Lo sabía: se estaba enamorando de él otra vez.
¿Cómo no sentir algo por un Damian así?
Tras calentar con su aliento las manos heladas de Scarlett, Damian las envolvió con firmeza entre las suyas. Se quedó acuclillado frente a su silla de ruedas, mientras la suave luz invernal caía sobre él, envolviendo su figura en un suave resplandor dorado.
Inclinando la cabeza para encontrar su mirada, Damian preguntó con una voz baja y cálida: "¿Quieres armar un muñeco de nieve?".

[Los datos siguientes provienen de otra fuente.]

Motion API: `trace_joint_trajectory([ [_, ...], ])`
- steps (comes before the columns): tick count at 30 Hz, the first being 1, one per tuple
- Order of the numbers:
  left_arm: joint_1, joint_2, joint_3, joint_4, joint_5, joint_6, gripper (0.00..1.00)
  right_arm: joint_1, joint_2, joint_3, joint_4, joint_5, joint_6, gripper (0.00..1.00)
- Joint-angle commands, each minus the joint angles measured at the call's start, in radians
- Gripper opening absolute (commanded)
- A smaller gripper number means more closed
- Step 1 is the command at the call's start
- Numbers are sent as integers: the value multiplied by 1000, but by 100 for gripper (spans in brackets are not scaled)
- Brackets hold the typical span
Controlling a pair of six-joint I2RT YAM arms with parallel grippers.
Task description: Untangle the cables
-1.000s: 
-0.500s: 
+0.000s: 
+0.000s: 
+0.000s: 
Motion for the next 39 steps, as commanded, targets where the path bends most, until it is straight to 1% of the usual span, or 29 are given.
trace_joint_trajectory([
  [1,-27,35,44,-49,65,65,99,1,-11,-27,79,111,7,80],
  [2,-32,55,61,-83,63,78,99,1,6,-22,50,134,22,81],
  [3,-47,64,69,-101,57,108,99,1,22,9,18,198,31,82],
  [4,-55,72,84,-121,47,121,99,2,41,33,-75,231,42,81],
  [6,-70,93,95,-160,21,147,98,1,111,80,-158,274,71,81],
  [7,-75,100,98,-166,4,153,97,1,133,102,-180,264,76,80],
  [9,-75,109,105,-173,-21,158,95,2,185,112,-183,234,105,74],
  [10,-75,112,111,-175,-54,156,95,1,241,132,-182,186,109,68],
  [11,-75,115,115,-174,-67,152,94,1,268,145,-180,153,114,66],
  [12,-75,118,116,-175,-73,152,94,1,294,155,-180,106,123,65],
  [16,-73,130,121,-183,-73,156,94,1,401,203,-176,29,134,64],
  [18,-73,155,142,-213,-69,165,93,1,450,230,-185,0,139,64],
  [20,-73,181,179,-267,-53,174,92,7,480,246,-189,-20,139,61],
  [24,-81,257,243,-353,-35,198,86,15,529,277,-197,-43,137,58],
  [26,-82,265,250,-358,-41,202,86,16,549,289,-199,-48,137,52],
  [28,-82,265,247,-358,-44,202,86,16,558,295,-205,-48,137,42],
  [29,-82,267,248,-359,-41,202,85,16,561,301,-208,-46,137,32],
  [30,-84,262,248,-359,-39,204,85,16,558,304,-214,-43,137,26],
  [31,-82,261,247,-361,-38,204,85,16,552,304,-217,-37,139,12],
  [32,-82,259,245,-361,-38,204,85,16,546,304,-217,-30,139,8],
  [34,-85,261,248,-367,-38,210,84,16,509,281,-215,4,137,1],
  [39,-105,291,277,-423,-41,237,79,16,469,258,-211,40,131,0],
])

Scarlett asintió, con una expresión radiante de ilusión.
"Sí", respondió ella.
Una sonrisa asomó a sus labios. "Está bien, vamos".
Él empujó la silla un corto tramo por el patio, deteniéndose junto a un seto frondoso donde la nieve se había acumulado, profunda e intacta. Tras bloquear las ruedas, señaló el lugar con la cabeza. "Aquí hay bastante. Esto servirá".
"Vale", aceptó Scarlett suavemente.
Inclinándose un poco hacia adelante, estiró sus manos, ahora calientes, y tocó la nieve fría y polvorienta. Un pinchazo agudo recorrió sus dedos, pero por dentro, su pecho se sentía totalmente cálido. Empezó a juntar nieve en un montón, moldeando con cuidado la base del muñeco.
Damian se hizo a un lado y sacó su teléfono, levantándolo para capturar el momento.
"Cariño, voltea un poquito hacia mí", dijo él, cambiando el ángulo para conseguir una mejor toma.
Scarlett lo miró de reojo y notó que la estaba grabando. Al instante, sus mejillas se encendieron. Frunció el ceño con picardía. "Damian, no me grabes... no soy nada fotogénica".
Incluso intentó alcanzar el teléfono sin mucha fuerza.
Al ver que ella estiraba la mano, Damian levantó el dispositivo rápidamente fuera de su alcance. Con la otra mano, atrapó sus dedos fríos, sosteniéndolos con delicadeza. Sus ojos reflejaban una ternura sincera mientras decía: "Te ves hermosa. Quiero recordarte exactamente así".
Atrapada por su agarre, Scarlett intentó zafarse, pero él la sujetaba con suavidad aunque con firmeza.
La vergüenza la invadió. "Damian, suéltame".
Al ver lo sonrojada que se había puesto, él decidió no molestarla más y le soltó la mano.
"Está bien, si de verdad no te gusta, me detendré".
Se guardó el teléfono en el bolsillo del abrigo y volvió a acuclillarse junto a la silla de ruedas, ayudándola a dar forma al muñeco. Pero antes de terminar, Damian no pudo resistirse: tomó un puñado de nieve y se lo lanzó ligeramente a la cara.
Scarlett soltó un grito de sorpresa y luego se rio, tomando de inmediato un poco de nieve para lanzársela de vuelta.
Lo que empezó como unos copos juguetones pronto se convirtió en una guerra de nieve en toda regla, cada uno intentando meterle nieve al otro por el cuello.